How Termina Helps Ergon-Connected Agricultural Sites

Agricultural sites on the Ergon Network benefit from analysis before procurement. Rather than simply comparing rates, Termina reviews how electricity is used and removes pricing risk before going to market.

This typically involves:
• interval data analysis
• identification of demand events
• tariff suitability checks
• contract timing based on market conditions
• retailer selection aligned to load profile

For many farms, correcting the pricing structure delivers greater savings than switching retailers alone. This approach is part of Termina’s role as a business energy broker, rather than a simple comparison service.

Energy Is Now a Managed Input in Agriculture

Farming has always optimised water, feed, fertiliser, and labour. Energy is increasingly joining that list.

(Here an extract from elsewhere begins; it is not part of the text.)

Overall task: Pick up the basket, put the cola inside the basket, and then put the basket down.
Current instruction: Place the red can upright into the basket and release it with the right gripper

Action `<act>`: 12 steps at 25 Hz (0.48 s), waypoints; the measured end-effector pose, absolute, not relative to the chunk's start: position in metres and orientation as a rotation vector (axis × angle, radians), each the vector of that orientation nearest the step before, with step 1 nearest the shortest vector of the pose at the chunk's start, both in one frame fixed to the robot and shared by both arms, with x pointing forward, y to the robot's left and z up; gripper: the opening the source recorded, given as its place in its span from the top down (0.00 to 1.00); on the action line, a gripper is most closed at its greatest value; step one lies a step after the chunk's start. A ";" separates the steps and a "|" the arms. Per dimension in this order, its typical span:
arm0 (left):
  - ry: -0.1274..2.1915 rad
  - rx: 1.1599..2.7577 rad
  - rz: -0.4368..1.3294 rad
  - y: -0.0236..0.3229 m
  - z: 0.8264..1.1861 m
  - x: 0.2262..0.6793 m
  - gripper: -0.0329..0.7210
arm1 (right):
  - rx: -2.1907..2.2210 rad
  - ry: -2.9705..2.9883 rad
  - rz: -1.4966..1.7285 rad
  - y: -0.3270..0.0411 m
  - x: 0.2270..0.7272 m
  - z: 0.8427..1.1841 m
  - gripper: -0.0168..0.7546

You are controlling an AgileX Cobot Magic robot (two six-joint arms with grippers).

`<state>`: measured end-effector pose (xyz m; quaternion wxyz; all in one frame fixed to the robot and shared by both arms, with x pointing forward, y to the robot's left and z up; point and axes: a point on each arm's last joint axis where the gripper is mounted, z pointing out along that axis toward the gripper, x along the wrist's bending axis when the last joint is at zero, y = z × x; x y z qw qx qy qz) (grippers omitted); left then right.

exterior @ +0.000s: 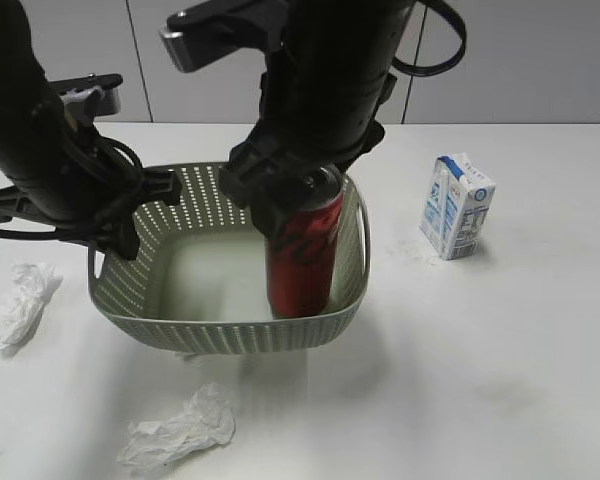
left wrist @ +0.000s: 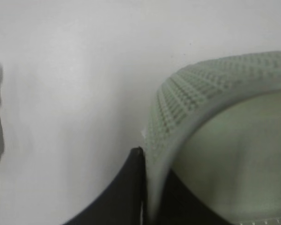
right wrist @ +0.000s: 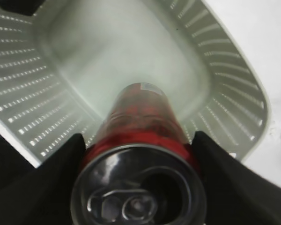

As automation increases and climate conditions become more volatile, electricity reliability and cost stability directly affect production capacity. Businesses that understand tariffs, demand behaviour, and contract timing are gaining a cost advantage over competitors.

Key Takeaway

Most agricultural businesses do not have an electricity usage problem.
They have a pricing structure problem.

Once connected to the Ergon Network, farms are often priced using commercial or industrial rules. Without analysing demand behaviour and tariff suitability, retailers price defensively and operators pay for risk they never intended to create.

Understanding how electricity is billed, not just how much is consumed, is often the difference between a manageable cost and an ongoing margin leak.